In rebuttal, the State called Dr. Timm Fredrickson to criticize Dr. Beyer’s report. In Dr. Fredrickson’s opinion, Mr. Stackhouse’s confession `was a volitional conscious act, that was not impaired by any developmental mental or legally recognized defect.’ RP at 863. He characterized Mr. Stackhouse’s relationship with Mr. Kukrall as a `party-type’ friendship of convenience. RP at 864.

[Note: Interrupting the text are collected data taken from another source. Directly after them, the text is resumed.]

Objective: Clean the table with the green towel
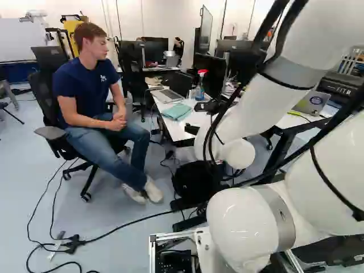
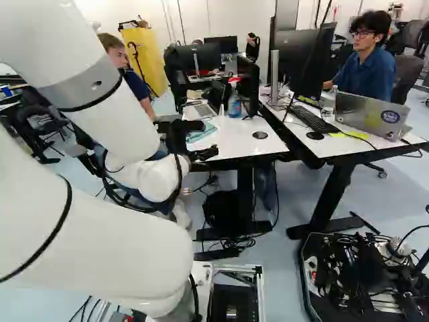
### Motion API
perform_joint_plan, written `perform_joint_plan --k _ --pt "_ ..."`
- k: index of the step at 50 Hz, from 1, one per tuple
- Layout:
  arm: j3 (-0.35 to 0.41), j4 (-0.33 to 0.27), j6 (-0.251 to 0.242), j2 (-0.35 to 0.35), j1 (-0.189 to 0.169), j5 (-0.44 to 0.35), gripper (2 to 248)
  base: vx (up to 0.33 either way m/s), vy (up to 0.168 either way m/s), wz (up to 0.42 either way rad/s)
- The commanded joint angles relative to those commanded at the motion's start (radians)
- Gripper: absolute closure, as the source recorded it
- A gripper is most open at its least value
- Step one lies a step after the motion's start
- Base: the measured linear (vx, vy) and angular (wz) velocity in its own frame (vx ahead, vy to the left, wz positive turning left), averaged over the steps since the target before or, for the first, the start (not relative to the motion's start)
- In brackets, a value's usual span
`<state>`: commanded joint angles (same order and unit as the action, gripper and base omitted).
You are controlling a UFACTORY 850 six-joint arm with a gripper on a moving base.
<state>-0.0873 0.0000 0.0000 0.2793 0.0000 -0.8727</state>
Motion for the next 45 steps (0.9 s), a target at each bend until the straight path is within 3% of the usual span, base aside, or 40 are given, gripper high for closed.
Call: perform_joint_plan --k 45 --pt "-0.217 0.000 0.000 -0.106 0.009 0.000 3 0.000 0.000 0.000"
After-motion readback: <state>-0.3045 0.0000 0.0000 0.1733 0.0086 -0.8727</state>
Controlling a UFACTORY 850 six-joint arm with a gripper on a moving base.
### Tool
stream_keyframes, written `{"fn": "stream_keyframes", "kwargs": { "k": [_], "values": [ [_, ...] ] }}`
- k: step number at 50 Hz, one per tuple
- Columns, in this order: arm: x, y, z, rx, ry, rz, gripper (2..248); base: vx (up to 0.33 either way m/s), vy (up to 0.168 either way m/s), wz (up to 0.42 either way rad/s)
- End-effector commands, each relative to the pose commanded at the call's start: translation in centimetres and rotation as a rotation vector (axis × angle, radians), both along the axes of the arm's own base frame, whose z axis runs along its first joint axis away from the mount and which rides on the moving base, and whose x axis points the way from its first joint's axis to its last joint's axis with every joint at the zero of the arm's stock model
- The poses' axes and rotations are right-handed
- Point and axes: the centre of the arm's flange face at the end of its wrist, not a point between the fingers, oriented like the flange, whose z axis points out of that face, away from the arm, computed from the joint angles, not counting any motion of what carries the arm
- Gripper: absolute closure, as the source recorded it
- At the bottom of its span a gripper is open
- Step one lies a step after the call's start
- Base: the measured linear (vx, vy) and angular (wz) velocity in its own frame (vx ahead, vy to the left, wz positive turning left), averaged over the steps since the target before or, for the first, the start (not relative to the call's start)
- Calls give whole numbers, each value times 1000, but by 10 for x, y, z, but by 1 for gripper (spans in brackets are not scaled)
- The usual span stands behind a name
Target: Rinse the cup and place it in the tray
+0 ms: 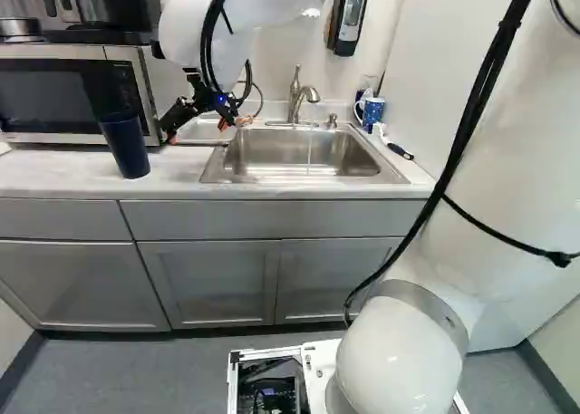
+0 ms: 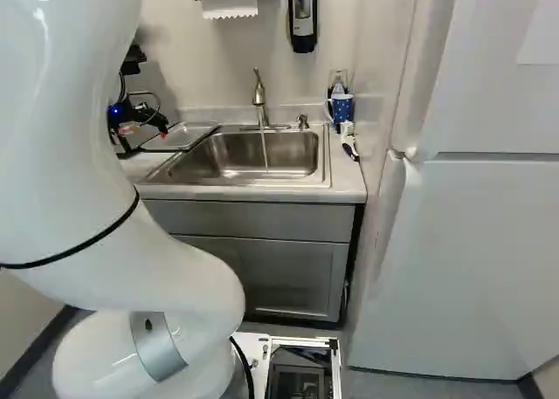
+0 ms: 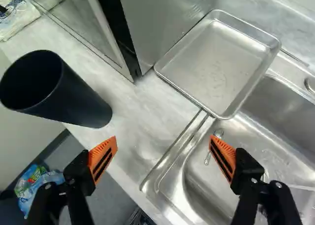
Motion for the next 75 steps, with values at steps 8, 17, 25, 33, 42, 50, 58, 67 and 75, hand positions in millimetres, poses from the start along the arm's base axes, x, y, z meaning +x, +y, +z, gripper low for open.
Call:
{"fn": "stream_keyframes", "kwargs": {
  "k": [8, 17, 25, 33, 42, 50, 58, 67, 75],
  "values": [
    [-8, 12, 0, 0, 0, 29, 3, 0, 0, 0],
    [-17, 26, 0, 0, 0, 62, 3, 0, 0, 0],
    [-25, 38, 0, 0, 0, 91, 3, 0, 0, 0],
    [-34, 49, 0, 0, 0, 119, 3, 0, 0, 0],
    [-41, 62, 0, 0, 0, 149, 3, 0, 0, 0],
    [-48, 74, 1, 4, -4, 174, 3, 0, 0, 0],
    [-51, 82, 2, 19, -20, 190, 3, 0, 0, 0],
    [-53, 92, 4, 41, -43, 206, 3, 0, 0, 0],
    [-55, 102, 4, 57, -58, 219, 3, 0, 0, 0]
  ]
}}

In surrebuttal, over the State’s objection, Dr. Beyer again stated that Mr. Stackhouse did not fit the profile of a killer but rather the profile of someone who lied for a friend. After Dr. Beyer had completed her surrebuttal, defense counsel moved to strike Dr. Fredrickson’s testimony because he did not render his opinion with `a reasonable psychological certainty[.]’ RP at 896. The State agreed it did not ask the question but noted also that defense counsel did not object. The trial court asked defense counsel, `Don’t you have a duty to object somewhere?’ RP at 896.

The trial court denied the motion to strike noting the lack of objection and the fact that Mr. Stackhouse had three defense attorneys.

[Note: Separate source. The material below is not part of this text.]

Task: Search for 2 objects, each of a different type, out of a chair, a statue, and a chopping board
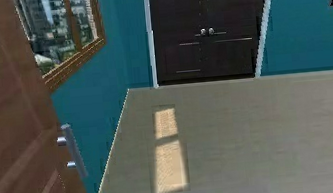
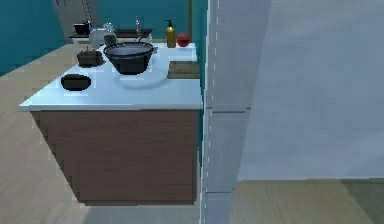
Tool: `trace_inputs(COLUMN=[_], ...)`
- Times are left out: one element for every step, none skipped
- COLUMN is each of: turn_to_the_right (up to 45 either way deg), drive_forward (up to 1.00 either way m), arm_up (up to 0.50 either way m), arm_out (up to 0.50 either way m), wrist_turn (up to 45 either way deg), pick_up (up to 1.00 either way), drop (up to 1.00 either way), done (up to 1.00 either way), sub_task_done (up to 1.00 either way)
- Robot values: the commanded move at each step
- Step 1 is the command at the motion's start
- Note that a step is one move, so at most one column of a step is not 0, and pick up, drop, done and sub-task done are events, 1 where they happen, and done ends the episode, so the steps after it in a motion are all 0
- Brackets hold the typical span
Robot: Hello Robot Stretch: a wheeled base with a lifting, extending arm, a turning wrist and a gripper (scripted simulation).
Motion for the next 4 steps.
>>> trace_inputs(turn_to_the_right=[-15.0, 0.0, 45.0, 33.0], drive_forward=[0.00, 0.05, 0.00, 0.00], arm_up=[0.00, 0.00, 0.00, 0.00], arm_out=[0.00, 0.00, 0.00, 0.00], wrist_turn=[0.0, 0.0, 0.0, 0.0], pick_up=[0.00, 0.00, 0.00, 0.00], drop=[0.00, 0.00, 0.00, 0.00], done=[0.00, 0.00, 0.00, 0.00], sub_task_done=[0.00, 0.00, 0.00, 0.00])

During closing argument the defense invited the jury to listen to Mr. Stackhouse’s tone when giving his taped confession, `if you listen closely to that account, it has all the trappings and earmarks of a rote, recited account, as given to Toby Stackhouse by another person.’ RP at 989. The jury later requested a tape recorder to play the critical tape. Mr. Stackhouse objected, arguing unsuccessfully it would be unduly prejudicial to allow the jury unlimited use of the tape player. Mr. Stackhouse appealed his conviction for first degree murder; the State filed a cross-appeal with regard to Dr. Beyer’s testimony.

ANALYSIS A. Corpus Delicti
Does sufficient evidence exist establishing the corpus delicti of murder?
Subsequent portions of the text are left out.